With my thanks to colleagues for your support in 2015 and best wishes for the coming year!
It was a great pleasure to meet with nursing student leaders at the Western/Prairie Regional Conference of the Canadian Nursing Students’ Association in Courtenay, British Columbia on October 25, 2015. The conference theme for this dynamic gathering was Inspire! Advocate! Unleash!
Graduate Students at Baba Farid College of Nursing, Faridkot, India
In my keynote address I explored aspects of the role of Canadian nurses as global citizens. Drawing on experiences and lessons learned through involvement in international partnerships, I shared examples of advocacy by nurses and their organizations in improving health and health systems. I highlighted current global contexts and connections for Canadian nurses including our strong link to a global nursing leadership community through the International Council of Nurses.
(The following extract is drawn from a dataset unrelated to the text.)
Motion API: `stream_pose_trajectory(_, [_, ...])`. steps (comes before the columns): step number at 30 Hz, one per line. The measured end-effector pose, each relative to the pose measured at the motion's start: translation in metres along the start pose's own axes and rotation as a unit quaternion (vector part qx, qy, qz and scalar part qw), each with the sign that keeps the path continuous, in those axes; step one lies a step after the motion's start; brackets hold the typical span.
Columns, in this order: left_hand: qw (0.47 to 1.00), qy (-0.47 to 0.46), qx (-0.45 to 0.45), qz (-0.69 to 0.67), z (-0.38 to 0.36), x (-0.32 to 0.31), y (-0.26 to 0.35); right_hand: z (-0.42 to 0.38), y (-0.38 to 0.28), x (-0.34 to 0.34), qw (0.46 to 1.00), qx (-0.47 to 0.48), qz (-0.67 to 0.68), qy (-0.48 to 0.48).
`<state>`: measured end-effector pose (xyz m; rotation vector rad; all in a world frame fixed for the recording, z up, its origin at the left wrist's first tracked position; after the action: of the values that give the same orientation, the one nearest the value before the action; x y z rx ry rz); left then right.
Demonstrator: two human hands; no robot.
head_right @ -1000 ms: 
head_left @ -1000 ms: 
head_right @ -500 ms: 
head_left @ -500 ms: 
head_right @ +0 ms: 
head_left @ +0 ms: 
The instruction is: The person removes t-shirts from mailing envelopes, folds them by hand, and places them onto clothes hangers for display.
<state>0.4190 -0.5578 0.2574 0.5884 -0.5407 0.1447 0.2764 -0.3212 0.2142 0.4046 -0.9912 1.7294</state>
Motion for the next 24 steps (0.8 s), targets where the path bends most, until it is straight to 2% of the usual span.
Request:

An important new political advocacy context for nurses around the world is the launch of the United Nations Sustainable Development Goals, known as the Post-2015 Development Agenda.
My presentation slides posted here have links to references and resources for further exploration: Nursing Leadership CNSA Conference
Thanks to the conference planning committee for inviting me to speak and to all the student delegates for your interest and questions!
The long-anticipated UN Sustainable Development Summit is taking place from September 25-27. For news and background, see the Sustainable Development Summit website.
The highlight of the opening day was captured in a statement released on Sept. 25:
“A bold new global agenda to end poverty by 2030 and pursue a sustainable future was unanimously adopted today by the 193 Member States of the United Nations at the start of a three-day Summit on Sustainable Development.”
There will be many commentaries in the coming weeks following adoption of a new development agenda. A pre-summit statement from the International Council of Nurses offers a global nursing perspective.